Ellen White says, concerning the rebuke that was given to the children of Israel, “This firmness was essential; in no other way could the existing evils have been rebuked. . . . The messengers of the Lord are never to fear the face of man, but are to stand unflinchingly for the right.” –Conflict and Courage, p. 202. Inspired writings tell us that when Elijah rebuked Israel, he was angry. Yet, he was filled with the Holy Spirit when he was angry. He was also Christ-like when he was angry. “Never seek to cover sin; for in the message of rebuke, Christ is to be proclaimed as the first and the last, He who is all in all to the soul.” –Selected Messages, bk. 1, p. 380

Friend, are you going to be one of those who come into unity? If you are, you will have to be humble enough to accept rebuke from whomever God chooses to send. Anytime God sends anyone to reprove the evil, people do not like it and the messengers of reproof are accused of being the cause of the division. Have you ever heard anyone accuse historic Adventists of being the cause of the division? Elijah was accused of being a troubler of Israel. “God’s plan for the salvation of men is perfect in every particular. If we will faithfully perform our allotted parts, all will be well with us. It is man’s apostasy that causes discord, and brings wretchedness and ruin.” ­Seventh-day Adventist Bible Commentary, vol. 2, p. 999 (emphasis mine)

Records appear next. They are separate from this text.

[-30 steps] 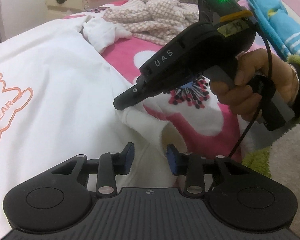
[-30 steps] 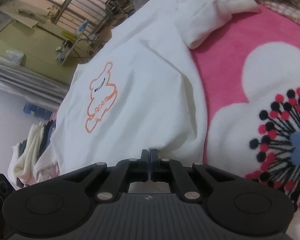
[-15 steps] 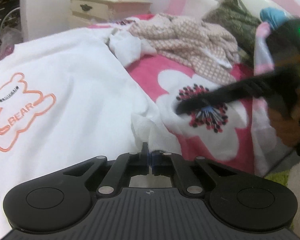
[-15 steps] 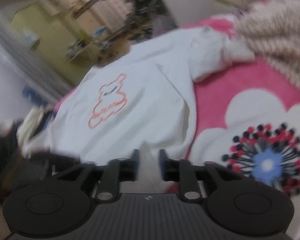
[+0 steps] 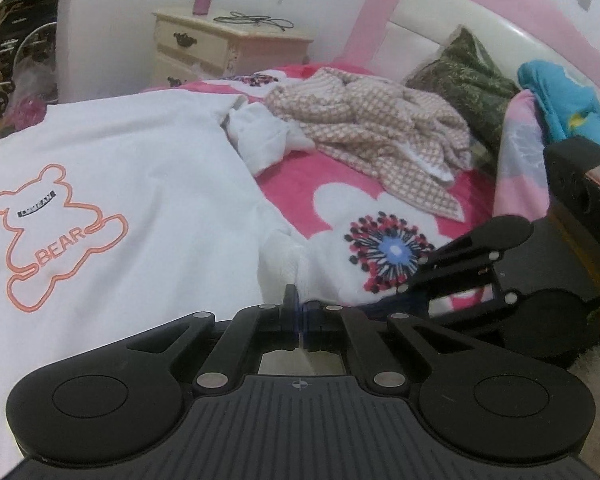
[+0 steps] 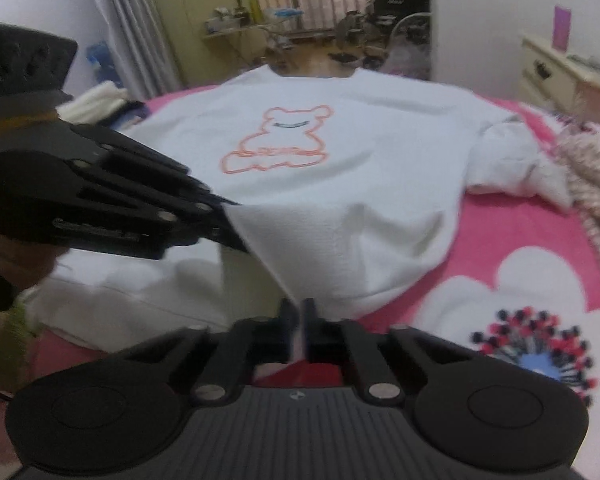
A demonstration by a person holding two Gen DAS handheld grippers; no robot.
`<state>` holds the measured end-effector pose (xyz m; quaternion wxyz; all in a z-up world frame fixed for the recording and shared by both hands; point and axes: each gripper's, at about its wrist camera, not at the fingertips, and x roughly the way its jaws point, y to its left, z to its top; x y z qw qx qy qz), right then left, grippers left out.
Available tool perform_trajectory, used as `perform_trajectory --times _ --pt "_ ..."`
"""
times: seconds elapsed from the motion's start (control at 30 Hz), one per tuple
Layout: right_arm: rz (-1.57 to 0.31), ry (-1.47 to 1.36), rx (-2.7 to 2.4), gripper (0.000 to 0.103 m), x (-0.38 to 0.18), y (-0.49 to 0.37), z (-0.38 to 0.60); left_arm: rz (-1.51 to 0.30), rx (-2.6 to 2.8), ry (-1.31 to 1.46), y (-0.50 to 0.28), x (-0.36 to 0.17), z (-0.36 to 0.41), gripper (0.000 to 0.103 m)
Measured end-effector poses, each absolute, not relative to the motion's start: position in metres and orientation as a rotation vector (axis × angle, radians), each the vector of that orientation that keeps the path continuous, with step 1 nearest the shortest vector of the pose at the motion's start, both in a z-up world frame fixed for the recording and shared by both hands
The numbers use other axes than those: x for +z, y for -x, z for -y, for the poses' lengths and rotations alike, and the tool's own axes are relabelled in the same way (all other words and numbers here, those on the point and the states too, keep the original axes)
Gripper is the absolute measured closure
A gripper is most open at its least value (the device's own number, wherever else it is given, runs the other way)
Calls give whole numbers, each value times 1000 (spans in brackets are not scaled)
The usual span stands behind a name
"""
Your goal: Fold clothes
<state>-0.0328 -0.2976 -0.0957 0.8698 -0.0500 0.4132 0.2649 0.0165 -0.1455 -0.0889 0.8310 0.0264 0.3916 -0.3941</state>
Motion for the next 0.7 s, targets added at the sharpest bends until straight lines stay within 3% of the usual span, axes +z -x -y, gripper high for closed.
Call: perform_trajectory --times 0.2,0.37,0.53,0.6,0.67,0.7 --pt "-924 256 473 102 -84 51 313 -830 -969 -242 5 -98 166 103" --pt "-1072 340 409 102 -112 50 320 -884 -1095 -458 28 -131 201 103" --pt "-1185 300 407 101 -130 49 334 -951 -1082 -423 19 -145 206 103" --pt "-1230 259 420 93 -123 43 350 -969 -1072 -400 16 -146 204 103" --pt "-1244 168 433 75 -107 34 376 -972 -1070 -389 16 -145 204 103" --pt "-1228 106 419 75 -97 25 391 -973 -1070 -383 17 -145 204 103"
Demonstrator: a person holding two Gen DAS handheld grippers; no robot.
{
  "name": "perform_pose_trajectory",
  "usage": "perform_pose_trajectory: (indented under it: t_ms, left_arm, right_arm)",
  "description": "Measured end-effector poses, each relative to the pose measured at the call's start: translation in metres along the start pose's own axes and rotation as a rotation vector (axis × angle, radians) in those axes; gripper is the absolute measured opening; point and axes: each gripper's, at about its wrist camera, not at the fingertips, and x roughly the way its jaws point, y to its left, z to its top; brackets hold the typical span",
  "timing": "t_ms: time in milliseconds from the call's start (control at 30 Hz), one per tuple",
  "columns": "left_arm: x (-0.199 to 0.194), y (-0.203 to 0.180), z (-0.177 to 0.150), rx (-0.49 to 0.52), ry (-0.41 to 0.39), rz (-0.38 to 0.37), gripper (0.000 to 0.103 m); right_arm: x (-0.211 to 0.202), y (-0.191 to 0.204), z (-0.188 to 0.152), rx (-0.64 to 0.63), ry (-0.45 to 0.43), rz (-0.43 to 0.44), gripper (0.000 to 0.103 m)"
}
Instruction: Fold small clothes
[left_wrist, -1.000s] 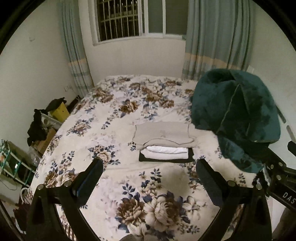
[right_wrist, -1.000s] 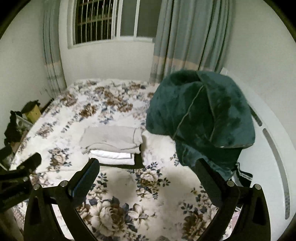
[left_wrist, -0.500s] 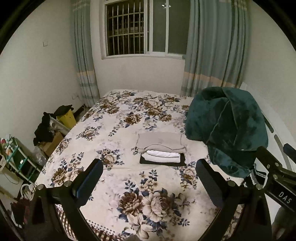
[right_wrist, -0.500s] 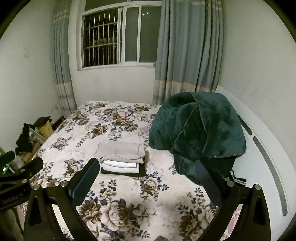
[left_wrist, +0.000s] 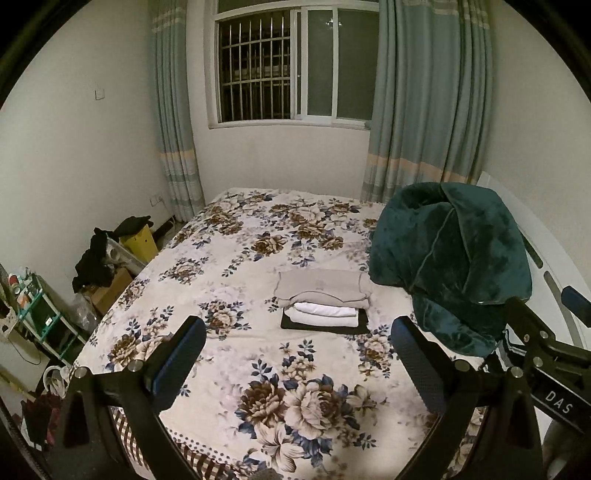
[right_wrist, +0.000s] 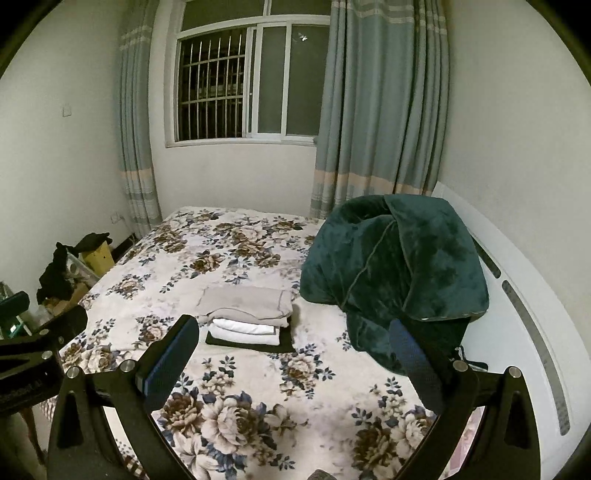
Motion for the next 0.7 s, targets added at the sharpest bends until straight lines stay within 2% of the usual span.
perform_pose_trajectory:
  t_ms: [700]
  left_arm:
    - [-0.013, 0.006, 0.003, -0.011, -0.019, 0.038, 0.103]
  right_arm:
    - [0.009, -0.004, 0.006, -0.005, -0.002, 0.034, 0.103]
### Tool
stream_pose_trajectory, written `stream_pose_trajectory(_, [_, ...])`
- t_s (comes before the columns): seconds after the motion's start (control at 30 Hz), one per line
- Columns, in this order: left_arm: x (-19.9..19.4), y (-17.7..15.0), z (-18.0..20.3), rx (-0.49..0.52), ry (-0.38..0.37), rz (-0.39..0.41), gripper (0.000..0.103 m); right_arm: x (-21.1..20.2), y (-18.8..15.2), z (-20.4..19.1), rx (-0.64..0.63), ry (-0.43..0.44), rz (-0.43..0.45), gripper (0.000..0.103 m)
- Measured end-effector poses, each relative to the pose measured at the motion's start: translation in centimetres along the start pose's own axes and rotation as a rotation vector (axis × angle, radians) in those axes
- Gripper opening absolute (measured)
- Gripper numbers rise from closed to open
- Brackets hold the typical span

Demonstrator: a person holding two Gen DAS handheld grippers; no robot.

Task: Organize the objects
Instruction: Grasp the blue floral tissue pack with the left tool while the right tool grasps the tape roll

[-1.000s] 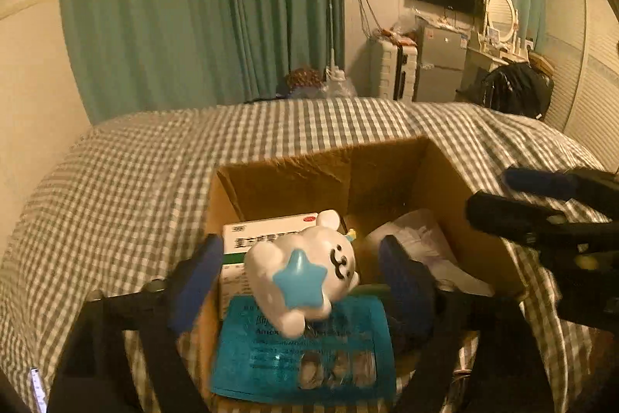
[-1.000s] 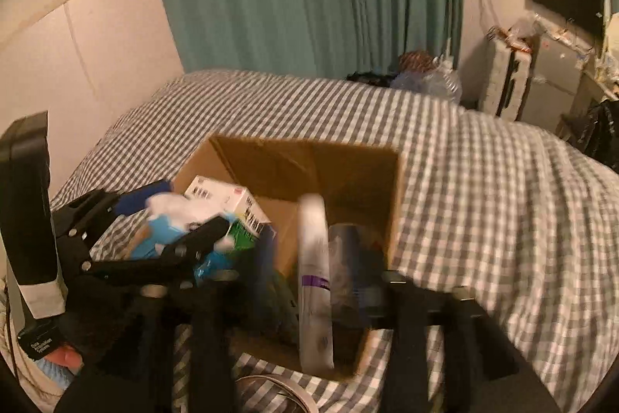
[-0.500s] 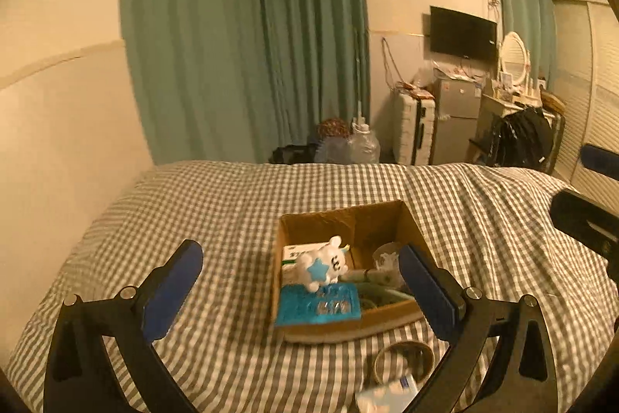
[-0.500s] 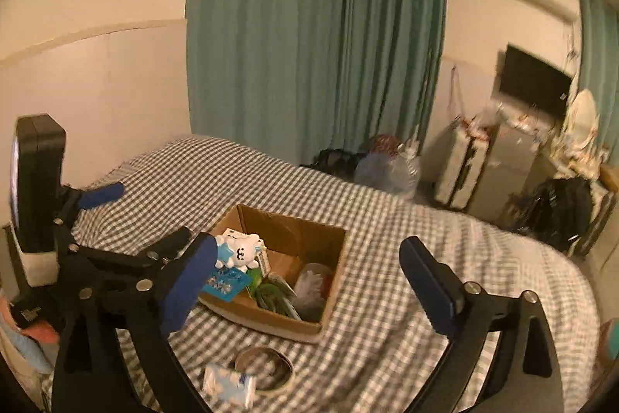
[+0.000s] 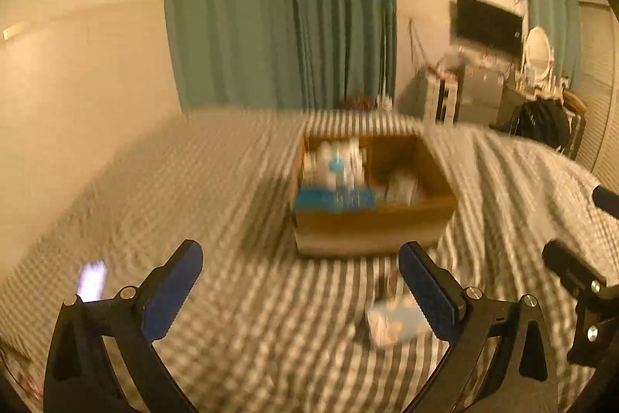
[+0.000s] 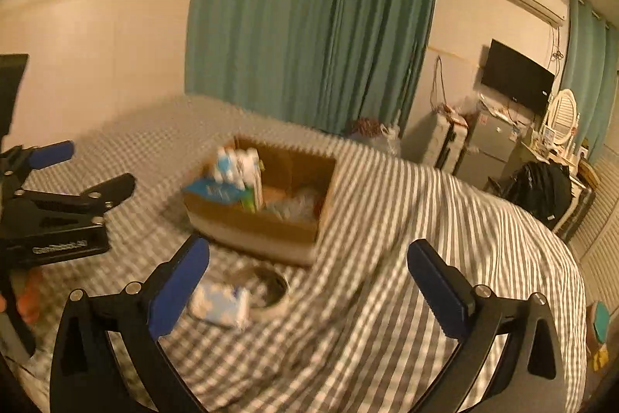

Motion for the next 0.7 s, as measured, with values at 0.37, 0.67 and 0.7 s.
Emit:
stream_pose_trajectory(0.37, [8.4,-6.1,3.1,-0.005,-0.059,-0.18,0.103,9.8,-5.0,1.9,0.056,-0.075,-0.205,0.102])
stream_pose_trajectory(0.67, [10.8,-6.2,8.4,0.07,-0.212,-0.272,0.103,12.6,-6.5,4.7,0.19,-0.023,-0.296,0.102])
stream_pose_trajectory(0.7, [11.4,-6.2,9.1,0.082,-0.222,-0.29,0.103,12.6,-6.6,4.9,0.206,-0.019,-0.296,0.102])
Point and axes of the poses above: each gripper's, at about its wrist camera, not at the fingertips, and x roughly the way its jaws point, z to its right, y to its top, the point moved 6 cm from there along x, roughly the way its jaws point, and after that the axes turned 13 degrees about -z, right-handed, at the moved point
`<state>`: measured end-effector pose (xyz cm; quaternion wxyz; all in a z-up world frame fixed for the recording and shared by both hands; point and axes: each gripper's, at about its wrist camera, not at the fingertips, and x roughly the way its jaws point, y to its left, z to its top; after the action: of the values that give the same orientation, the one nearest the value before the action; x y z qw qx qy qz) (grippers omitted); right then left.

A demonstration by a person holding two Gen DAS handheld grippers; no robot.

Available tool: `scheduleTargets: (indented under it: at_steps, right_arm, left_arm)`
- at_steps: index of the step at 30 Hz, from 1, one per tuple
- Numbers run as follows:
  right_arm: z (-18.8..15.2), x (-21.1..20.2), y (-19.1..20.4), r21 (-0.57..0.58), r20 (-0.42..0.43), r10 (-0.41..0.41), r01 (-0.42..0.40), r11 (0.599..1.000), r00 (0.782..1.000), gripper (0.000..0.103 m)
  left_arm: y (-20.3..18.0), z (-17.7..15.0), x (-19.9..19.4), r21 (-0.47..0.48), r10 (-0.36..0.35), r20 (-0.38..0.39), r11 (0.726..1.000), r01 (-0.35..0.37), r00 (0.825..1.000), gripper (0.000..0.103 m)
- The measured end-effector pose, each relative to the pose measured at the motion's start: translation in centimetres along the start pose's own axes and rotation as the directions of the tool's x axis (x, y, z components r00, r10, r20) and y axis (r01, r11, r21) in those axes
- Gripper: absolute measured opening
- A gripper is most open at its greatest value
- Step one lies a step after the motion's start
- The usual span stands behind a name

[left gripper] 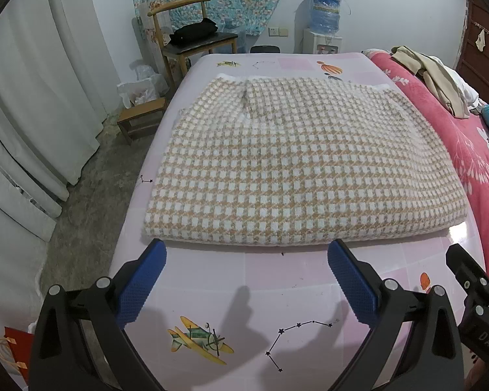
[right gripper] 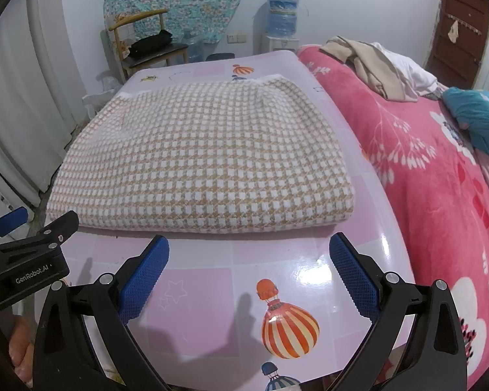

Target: Fold large clothes

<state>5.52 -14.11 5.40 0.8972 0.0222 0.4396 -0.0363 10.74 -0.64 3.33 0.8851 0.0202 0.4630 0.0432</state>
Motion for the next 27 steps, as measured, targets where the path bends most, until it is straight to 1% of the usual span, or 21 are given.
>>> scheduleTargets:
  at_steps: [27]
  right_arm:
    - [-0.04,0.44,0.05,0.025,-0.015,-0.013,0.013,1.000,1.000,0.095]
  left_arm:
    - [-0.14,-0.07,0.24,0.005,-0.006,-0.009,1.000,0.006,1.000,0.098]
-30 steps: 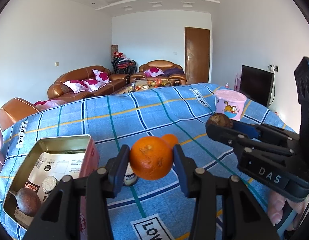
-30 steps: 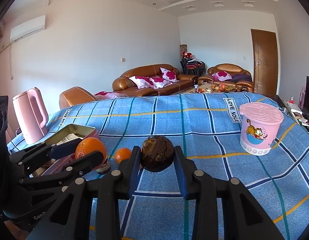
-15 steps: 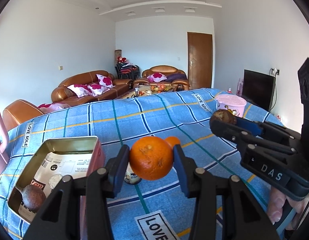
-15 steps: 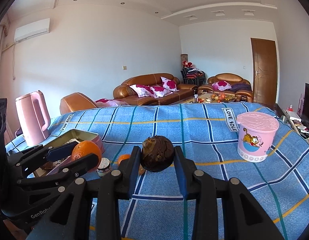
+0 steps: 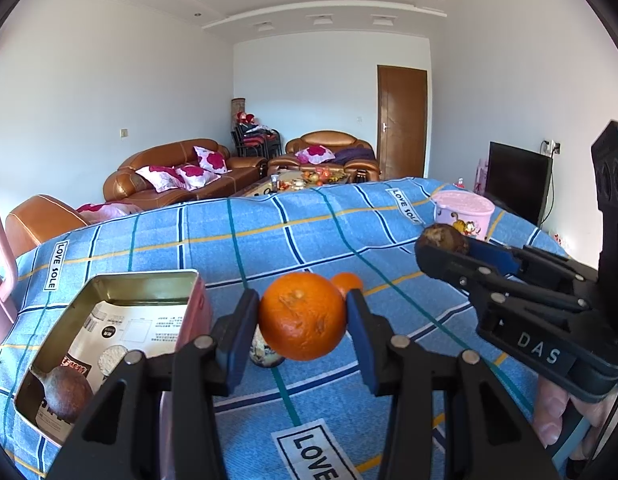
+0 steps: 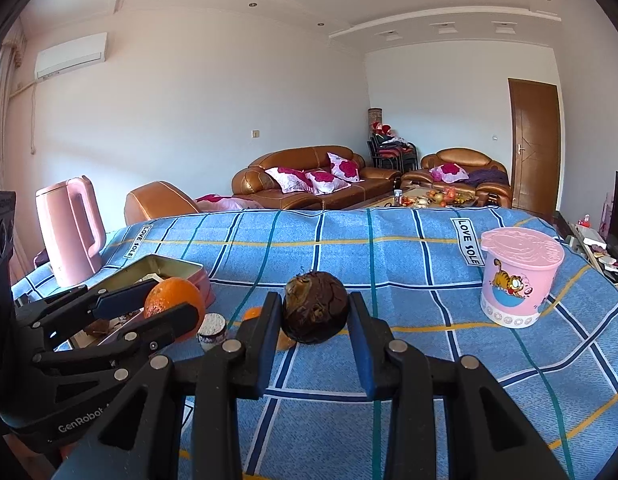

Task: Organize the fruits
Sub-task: 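Lift the orange and brown fruit above the table with both tools, then carry the orange and brown fruit over the pink tin and lower them in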

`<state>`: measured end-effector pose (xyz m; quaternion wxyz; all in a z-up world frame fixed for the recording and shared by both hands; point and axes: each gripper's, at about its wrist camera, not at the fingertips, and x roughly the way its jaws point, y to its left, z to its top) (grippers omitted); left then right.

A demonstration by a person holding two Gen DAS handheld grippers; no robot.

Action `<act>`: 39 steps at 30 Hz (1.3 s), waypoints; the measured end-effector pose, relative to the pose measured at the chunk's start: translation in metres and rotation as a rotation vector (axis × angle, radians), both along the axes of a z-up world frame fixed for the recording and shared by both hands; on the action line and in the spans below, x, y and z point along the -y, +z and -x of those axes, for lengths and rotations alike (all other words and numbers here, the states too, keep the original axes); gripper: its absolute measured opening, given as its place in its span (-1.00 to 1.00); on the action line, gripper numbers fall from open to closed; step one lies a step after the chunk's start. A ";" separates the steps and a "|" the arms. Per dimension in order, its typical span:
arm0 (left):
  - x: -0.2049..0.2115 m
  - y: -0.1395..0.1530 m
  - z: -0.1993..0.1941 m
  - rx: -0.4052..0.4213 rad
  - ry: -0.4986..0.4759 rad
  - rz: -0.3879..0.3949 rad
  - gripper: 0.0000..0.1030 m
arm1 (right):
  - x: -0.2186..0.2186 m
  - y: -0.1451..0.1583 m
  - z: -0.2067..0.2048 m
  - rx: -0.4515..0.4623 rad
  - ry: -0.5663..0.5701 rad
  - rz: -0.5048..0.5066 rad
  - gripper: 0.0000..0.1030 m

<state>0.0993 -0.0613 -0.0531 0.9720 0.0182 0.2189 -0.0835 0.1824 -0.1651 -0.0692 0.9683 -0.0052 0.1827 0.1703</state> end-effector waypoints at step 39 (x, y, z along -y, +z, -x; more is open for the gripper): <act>-0.086 0.027 -0.006 -0.063 0.140 0.000 -0.10 | -0.061 0.059 0.005 -0.022 0.171 -0.027 -0.31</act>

So, what is the real cause of the lack of unity among us today? It is not the people who are calling for repentance, but the apostasy that is responsible for the discord; and the only people who will ever have unity again are those who will fight apostasy. Brothers and Sisters, we will never have unity until we are willing to stand up and fight the apostasy. What is the purpose of rebuke? When we look at the preaching of John the Baptist and the early preaching of Jesus, as recorded in Matthew 3 and 4, we see that the burden of both Jesus and John the Baptist was repentance (See Matthew 4:17). The purpose of the rebuke is that we may repent, and it is only when people are willing to repent that they are able to come into perfect unity.

So, may God the Father helps us achieve that unity described in John 17, for which Jesus prayed. This is my wish and prayer for you. AMEN!